▶ Data shown
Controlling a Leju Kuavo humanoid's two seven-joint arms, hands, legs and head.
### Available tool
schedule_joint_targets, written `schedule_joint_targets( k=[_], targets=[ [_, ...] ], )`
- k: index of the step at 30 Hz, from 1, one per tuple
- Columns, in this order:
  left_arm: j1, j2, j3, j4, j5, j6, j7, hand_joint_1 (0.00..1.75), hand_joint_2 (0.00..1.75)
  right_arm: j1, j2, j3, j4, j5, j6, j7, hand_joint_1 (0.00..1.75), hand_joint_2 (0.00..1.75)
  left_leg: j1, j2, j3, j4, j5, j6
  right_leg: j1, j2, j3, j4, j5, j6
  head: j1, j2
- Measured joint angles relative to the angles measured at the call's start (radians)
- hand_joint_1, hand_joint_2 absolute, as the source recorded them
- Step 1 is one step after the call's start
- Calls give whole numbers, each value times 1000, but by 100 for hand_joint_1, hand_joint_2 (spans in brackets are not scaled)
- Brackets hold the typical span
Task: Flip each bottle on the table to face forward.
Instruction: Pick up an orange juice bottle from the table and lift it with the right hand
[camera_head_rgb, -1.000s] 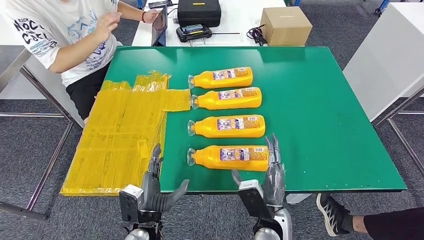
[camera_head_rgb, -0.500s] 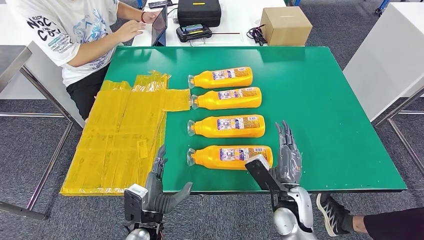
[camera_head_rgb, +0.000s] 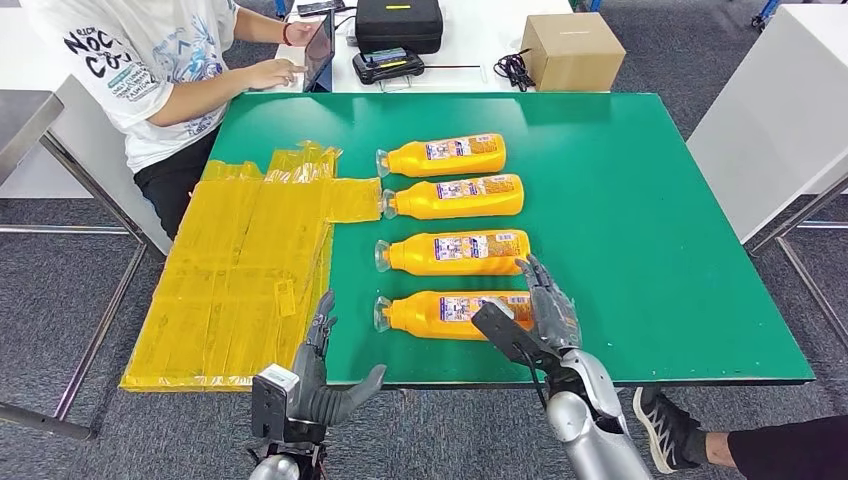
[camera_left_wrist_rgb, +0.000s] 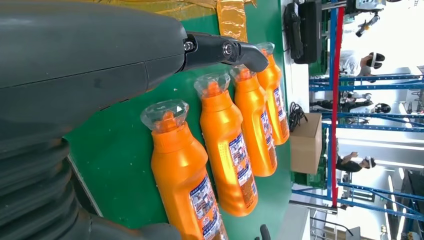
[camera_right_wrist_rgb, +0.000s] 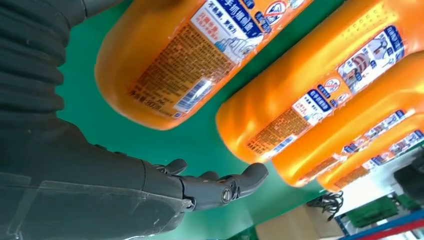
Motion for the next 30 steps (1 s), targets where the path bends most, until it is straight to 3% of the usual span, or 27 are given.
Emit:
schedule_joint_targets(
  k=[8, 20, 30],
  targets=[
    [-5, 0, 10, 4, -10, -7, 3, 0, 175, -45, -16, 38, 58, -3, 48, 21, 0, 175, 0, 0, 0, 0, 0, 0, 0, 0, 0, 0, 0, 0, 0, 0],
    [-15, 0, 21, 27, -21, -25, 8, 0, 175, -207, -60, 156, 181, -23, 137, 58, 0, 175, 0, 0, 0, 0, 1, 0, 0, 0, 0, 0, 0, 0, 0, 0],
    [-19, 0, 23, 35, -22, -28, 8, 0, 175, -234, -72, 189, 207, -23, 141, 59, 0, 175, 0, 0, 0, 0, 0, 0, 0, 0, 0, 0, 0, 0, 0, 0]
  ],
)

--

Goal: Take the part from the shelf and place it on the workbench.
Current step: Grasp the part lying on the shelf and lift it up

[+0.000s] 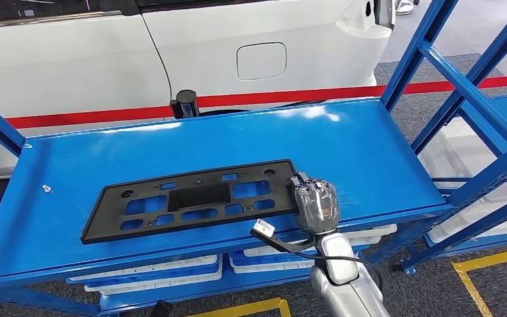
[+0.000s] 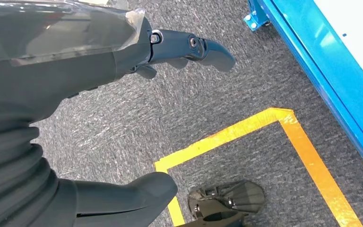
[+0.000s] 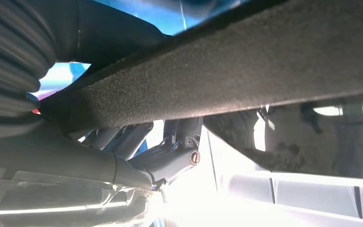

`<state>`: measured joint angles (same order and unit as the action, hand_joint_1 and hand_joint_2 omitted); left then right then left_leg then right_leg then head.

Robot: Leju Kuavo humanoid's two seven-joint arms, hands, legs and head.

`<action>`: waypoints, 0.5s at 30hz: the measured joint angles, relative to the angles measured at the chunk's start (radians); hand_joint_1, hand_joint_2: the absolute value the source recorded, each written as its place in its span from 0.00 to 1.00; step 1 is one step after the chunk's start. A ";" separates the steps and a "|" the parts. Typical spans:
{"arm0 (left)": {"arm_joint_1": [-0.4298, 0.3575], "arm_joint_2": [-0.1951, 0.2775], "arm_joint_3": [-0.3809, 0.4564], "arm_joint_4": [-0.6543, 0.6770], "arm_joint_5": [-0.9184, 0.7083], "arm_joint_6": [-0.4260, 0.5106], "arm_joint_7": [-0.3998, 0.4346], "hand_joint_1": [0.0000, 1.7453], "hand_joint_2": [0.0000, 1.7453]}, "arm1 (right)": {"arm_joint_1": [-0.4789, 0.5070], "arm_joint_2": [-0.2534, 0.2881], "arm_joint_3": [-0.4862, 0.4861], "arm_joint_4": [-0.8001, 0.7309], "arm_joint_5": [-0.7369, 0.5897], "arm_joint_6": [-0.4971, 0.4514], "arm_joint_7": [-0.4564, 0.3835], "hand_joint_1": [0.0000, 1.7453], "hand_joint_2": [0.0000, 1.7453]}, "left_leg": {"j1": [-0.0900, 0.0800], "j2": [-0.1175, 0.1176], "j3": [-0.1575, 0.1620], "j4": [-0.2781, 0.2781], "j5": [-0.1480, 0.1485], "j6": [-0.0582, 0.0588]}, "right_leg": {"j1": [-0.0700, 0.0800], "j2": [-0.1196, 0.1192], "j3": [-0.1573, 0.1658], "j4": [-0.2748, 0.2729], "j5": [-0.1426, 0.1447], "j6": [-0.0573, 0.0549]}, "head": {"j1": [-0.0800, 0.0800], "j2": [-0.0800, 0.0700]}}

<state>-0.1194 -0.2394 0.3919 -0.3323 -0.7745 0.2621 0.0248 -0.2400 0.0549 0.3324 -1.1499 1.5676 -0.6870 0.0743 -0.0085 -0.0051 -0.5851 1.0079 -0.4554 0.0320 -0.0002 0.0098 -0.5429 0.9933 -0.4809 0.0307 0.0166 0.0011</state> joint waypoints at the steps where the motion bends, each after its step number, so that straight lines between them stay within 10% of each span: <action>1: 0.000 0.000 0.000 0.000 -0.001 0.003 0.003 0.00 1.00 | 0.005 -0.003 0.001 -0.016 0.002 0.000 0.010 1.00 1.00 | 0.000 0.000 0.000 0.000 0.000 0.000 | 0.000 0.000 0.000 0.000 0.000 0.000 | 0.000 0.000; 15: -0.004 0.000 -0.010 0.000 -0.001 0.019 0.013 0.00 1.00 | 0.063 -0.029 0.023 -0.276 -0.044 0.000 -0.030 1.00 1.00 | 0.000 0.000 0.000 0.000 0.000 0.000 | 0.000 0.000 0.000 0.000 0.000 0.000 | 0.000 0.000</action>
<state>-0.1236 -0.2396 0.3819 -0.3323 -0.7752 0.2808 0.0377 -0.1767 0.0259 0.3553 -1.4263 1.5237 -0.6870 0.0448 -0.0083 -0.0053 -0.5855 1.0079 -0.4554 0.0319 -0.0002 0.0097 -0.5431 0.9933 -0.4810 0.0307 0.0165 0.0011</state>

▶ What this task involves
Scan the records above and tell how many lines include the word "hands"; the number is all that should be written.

▶ Result
2